Form & Structure

Here is something interesting I think:

Yes, writers are always playful with language – its structure, its tone, its voice, et cetera.

But I have read quite a few books recently where the editor played along or the press played along or something like that happened.

Lily Hoang’s CHANGING set in small mathematic sections.

Jack Boettcher’s THE DEVIANTS where several poems are randomly set on their side, uprooted from the norm.

Andrew Zornoza’s WHERE I STAY laid out length-wise, stretched from fingertip to fingertip.

Christian Peet’s BIG AMERICAN TRIP set in postcards, forcing you to read it like a small flip-spiral memo book.

Blake Butler’s SCORCH ATLAS destroyed (by hand) and destroyed (by words) and destroyed (by design).

These are just a few recent ones that come to mind, but it makes me curious about the potential relationship between growing indie press influence and form / structure of our printed words.

Are presses more excited now to play, to break, to change?

Is this the transition into our digital otherness (like Steve Tomasula’s latest TOC)?

In any case, it sparked something for me, this playfulness in structure, though I am not sure what it means, or if it means, or what.

8 thoughts on “Form & Structure

  1. Though I know for some reason it’s generally “not accepted as good,” or something, I think Danielewski’s House of Leaves is basically a catalogue of form-echoing-function, and by that of course I mean it offers countless examples of structures adding to the narrative (favorites: labyrinthine footnotes [possibly done before?], pointless lists within endnotes to echo of the finitude of the author/characters/readers, etc).

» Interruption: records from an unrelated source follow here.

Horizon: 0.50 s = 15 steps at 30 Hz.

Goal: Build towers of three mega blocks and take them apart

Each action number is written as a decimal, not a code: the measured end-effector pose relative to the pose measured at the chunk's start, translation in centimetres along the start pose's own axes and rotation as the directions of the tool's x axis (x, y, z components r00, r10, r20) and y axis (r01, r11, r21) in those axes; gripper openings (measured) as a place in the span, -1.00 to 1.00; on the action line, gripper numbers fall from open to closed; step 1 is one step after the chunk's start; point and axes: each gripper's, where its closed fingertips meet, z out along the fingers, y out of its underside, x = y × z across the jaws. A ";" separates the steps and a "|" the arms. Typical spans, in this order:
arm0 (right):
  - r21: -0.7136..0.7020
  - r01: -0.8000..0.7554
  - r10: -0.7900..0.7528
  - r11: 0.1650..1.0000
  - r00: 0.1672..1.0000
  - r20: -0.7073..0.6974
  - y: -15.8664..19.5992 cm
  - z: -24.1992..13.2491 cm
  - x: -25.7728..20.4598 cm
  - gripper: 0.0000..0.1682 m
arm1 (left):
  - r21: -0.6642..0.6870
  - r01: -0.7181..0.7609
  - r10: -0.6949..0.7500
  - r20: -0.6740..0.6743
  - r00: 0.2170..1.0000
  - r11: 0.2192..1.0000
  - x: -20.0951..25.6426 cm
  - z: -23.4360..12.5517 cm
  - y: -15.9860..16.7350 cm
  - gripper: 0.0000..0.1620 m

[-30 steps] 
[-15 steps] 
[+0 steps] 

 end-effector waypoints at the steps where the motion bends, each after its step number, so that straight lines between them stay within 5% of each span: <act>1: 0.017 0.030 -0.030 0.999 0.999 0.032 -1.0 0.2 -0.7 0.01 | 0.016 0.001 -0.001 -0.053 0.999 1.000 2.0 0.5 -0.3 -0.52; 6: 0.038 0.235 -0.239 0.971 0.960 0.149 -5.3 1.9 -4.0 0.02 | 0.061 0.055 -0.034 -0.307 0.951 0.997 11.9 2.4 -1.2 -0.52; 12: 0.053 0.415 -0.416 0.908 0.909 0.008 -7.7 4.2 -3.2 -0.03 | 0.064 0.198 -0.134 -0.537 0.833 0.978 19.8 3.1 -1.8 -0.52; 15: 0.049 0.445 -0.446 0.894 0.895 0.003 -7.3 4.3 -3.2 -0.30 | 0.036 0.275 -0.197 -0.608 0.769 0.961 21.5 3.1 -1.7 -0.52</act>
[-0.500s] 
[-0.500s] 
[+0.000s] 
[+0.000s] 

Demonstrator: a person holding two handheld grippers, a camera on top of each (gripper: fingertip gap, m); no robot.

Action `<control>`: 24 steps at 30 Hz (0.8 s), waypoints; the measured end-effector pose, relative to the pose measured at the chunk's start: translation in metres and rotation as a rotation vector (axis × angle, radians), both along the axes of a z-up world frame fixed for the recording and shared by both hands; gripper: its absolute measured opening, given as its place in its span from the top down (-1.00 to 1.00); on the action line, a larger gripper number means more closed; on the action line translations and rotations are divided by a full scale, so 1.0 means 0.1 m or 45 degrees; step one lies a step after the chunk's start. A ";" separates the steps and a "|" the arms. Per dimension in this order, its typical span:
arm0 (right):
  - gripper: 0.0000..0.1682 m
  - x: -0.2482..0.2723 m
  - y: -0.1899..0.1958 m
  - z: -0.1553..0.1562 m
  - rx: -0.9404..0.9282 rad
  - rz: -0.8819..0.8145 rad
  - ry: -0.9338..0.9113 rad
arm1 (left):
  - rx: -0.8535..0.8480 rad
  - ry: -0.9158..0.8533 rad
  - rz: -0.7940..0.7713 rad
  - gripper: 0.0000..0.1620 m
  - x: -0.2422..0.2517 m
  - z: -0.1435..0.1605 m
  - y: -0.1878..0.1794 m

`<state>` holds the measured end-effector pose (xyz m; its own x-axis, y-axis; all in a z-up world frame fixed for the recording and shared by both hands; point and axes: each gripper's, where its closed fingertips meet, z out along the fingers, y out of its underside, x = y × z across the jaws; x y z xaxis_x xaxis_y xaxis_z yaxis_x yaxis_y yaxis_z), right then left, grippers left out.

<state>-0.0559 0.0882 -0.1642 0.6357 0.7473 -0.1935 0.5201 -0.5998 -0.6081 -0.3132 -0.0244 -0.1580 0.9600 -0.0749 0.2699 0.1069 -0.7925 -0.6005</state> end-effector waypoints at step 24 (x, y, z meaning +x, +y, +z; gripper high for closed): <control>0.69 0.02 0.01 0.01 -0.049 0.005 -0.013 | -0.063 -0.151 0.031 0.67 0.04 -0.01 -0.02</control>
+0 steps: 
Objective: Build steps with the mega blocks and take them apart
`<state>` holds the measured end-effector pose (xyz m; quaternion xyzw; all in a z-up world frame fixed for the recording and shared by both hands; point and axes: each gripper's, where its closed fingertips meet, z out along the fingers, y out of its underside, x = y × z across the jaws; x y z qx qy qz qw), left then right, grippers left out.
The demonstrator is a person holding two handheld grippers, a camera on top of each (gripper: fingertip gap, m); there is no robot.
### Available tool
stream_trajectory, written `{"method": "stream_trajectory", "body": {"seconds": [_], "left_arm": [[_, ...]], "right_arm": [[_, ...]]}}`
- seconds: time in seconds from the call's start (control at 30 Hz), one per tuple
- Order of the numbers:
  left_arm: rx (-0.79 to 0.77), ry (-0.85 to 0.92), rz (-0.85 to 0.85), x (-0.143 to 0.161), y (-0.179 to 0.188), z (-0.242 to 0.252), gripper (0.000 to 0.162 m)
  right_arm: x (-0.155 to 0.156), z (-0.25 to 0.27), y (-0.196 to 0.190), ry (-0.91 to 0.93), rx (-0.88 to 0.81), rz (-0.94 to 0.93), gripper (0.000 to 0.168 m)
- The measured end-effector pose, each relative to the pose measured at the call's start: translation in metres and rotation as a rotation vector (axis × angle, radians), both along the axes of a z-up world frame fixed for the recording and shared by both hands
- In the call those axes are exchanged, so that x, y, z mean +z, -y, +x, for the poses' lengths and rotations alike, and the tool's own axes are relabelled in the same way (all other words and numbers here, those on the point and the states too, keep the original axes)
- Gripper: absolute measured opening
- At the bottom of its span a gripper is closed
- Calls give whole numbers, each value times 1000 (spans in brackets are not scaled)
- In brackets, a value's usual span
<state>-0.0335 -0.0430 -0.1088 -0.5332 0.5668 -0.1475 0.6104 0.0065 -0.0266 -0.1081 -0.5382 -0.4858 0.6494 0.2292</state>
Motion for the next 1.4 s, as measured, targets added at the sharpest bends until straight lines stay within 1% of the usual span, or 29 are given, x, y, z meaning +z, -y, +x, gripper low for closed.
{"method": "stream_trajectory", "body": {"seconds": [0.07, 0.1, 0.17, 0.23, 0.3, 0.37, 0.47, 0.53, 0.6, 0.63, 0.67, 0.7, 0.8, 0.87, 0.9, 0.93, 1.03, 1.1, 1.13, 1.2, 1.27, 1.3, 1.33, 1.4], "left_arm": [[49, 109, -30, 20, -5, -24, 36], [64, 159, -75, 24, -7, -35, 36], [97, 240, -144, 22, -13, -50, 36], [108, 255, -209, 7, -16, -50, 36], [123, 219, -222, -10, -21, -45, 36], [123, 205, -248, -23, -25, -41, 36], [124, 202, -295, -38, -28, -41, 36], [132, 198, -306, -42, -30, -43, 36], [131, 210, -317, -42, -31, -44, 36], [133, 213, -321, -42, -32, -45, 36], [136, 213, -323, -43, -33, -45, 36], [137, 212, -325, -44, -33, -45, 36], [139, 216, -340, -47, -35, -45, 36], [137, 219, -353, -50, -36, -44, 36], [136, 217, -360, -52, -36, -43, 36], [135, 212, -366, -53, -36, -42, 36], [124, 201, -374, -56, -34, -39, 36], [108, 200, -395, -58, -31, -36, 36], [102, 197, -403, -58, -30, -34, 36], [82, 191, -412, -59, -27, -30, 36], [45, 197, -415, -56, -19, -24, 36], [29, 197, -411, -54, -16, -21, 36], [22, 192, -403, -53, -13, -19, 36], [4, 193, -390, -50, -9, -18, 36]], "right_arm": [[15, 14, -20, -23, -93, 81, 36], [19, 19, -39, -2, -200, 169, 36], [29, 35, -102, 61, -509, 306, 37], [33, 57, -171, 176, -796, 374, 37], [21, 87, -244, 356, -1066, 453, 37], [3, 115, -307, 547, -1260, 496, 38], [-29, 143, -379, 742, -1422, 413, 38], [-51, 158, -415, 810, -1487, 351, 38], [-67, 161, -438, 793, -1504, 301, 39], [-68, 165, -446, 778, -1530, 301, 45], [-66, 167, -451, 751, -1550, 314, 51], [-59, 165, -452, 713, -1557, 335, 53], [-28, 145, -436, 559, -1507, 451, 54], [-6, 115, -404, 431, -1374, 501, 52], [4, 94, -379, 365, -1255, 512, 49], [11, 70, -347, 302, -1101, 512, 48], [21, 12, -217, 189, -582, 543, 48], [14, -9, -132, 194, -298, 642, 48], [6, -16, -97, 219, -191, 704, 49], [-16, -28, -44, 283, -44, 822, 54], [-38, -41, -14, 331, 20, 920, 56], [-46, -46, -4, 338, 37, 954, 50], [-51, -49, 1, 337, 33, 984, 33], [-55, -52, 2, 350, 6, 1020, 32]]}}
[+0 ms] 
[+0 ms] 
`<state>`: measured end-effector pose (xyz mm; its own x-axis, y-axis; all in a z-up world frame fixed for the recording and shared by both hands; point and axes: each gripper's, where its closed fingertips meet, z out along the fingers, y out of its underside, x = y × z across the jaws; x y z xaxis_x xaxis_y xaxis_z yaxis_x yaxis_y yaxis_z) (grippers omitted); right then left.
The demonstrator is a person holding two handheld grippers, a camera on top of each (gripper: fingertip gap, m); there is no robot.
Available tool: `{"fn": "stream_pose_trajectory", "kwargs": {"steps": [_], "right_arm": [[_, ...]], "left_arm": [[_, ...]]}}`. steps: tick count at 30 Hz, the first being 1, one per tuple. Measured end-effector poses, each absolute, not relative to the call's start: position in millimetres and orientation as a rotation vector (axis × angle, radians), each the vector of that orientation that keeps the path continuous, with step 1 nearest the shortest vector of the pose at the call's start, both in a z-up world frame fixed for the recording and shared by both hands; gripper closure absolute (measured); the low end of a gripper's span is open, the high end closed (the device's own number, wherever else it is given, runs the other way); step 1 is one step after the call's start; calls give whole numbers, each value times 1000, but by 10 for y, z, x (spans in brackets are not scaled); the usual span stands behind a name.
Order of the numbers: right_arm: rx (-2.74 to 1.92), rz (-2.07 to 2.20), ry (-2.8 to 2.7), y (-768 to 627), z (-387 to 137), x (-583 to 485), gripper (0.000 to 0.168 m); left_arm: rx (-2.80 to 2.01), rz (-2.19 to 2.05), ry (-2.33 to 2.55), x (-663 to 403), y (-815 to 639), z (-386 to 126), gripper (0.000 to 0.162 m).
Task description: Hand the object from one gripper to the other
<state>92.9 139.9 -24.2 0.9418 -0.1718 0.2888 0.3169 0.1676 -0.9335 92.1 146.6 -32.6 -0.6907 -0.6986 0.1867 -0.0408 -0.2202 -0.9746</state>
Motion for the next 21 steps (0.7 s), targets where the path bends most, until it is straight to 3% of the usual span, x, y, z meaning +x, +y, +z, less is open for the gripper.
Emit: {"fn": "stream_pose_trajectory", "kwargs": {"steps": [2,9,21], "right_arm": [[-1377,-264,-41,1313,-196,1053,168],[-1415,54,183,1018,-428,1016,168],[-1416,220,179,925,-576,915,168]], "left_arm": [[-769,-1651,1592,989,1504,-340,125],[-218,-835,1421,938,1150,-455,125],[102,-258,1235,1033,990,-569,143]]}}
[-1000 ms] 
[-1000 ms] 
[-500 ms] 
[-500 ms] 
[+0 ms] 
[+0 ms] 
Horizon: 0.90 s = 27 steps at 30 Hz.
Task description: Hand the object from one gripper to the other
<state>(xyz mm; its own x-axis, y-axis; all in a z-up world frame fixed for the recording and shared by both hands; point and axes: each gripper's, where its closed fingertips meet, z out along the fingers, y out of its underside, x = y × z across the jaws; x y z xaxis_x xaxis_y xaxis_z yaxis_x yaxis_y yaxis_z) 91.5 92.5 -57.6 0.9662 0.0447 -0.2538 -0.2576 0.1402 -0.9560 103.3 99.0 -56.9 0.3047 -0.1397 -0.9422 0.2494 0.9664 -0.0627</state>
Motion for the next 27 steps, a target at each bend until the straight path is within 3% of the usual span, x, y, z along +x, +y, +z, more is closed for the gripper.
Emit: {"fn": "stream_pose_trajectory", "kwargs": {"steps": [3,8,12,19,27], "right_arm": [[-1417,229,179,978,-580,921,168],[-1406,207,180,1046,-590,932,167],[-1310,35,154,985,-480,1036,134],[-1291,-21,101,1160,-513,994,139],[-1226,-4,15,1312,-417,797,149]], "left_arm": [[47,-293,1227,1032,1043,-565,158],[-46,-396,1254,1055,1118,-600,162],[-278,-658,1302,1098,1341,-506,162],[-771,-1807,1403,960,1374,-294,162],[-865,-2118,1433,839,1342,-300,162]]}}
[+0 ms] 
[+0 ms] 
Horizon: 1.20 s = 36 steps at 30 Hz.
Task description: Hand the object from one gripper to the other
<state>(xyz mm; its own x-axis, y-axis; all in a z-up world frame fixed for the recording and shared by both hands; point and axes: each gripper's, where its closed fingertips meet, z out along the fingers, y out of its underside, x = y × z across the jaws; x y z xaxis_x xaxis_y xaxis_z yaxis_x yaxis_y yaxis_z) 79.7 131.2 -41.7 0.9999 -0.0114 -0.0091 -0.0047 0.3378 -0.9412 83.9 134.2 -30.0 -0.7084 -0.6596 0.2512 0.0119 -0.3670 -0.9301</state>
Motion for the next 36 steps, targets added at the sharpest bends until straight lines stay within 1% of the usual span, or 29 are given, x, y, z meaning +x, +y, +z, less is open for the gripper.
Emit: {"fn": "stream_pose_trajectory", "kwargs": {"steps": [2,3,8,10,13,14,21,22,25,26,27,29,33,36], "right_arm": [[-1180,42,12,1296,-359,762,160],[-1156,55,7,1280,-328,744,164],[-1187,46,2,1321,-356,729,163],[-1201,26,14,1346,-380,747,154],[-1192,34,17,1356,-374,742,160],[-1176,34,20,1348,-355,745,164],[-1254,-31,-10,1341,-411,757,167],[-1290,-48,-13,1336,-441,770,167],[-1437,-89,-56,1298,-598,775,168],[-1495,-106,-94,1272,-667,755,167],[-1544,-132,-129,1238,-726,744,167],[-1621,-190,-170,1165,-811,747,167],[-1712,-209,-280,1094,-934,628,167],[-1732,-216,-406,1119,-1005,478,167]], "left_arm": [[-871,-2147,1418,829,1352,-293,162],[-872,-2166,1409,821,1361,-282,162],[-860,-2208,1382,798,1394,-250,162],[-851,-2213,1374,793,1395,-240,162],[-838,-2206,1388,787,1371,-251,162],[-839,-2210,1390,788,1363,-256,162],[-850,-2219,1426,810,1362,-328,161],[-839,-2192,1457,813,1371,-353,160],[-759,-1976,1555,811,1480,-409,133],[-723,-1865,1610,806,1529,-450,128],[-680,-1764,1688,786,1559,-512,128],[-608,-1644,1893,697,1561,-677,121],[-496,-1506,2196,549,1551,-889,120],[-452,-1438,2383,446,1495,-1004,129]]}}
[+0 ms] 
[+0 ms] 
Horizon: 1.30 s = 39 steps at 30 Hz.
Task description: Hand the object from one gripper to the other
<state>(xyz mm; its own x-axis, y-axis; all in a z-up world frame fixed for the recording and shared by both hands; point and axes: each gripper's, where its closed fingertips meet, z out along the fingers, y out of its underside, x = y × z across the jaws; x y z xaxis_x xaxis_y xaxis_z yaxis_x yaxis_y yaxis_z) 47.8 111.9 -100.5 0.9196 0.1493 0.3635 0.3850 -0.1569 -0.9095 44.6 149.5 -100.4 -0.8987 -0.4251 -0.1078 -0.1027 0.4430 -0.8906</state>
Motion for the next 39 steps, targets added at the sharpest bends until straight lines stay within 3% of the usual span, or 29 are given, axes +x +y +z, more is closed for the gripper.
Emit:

    Sollers’s Lois (I think it’s that one, maybe it’s H… it’s one of the titles that haven’t been translated yet) uses Chinese numerology (or something) to structure the layout.

    Queneau’s Hundred million million poems is also entirely dependent upon structure for content, as are a countless number of artists’ books.

    I think it has less to do with “indie presses” than it has more to do with a larger awareness of the historical avant garde & the realization that being playful exclusively with language is ignoring everything the printed word is possible of. I mean, looking at Richard Kostelanetz’s Breakthrough Fictionteers anthology has more examples of creative layouts packed into a single book than I’ve seen throughout publishing/lit in the last two decades (not that I’ve seen everything, of course).

  2. this: “it has less to do with “indie presses” than it has more to do with a larger awareness of the historical avant garde & the realization that being playful exclusively with language is ignoring everything the printed word is possible of.” YES – very well put.

    & the chapbook presses too, so many are letter-pressing and redefining the structure, the look, the function of the printing just as much as the form of the language.

  3. This seems like a cliché now in New Media and History of the Book studies but materiality definitely matters.

    Great point about the historical avant-garde– I’m thinking about Mallarmé’s _Un coup de dés_ among others.

    And speaking of “non-indie presses,” I think Stephanie Strickland’s _V: WaveSon.nets / Losing Luna_ (Penguin) is one of the most interesting intermedial works that I’ve seen. You can start the book from either cover and the two sections meet in the middle (within the book’s “v”) where there is a URL, and the book continues online:

    http://vniverse.com/

    So, sure, digital otherness.

  4. i think a book should echo what’s inside, that the art of it should enhance the content. this is how i’ve always felt about album art, and one of the reasons i’ll never stop buying cd’s in favor of digital files. i think the design of a book should be no different. it doesn’t always have to go to extremes, or even to experimental lengths, but the layout, the font choices, the cover art, should all work together to present the writing as best they can.

    • Yeah, good comment, Ryan about extremes…I’m looking at what’s on my desk right now and I love the elegant black and white minimalism of the cover of Andrew Joron’s _The Sound Mirror_ (Flood Editions).

  5. I don’t know if it’s something I drag over from m ycomics background, but I’m always considering form as I write, thinking in terms of the book. And I do also think that there’s something to be said about the influence of indie presses on the book as object. It is often the result of a particular DIY approach to bookmaking. And there’s less of a specific concern with profit margins and the standards that make mass production economical.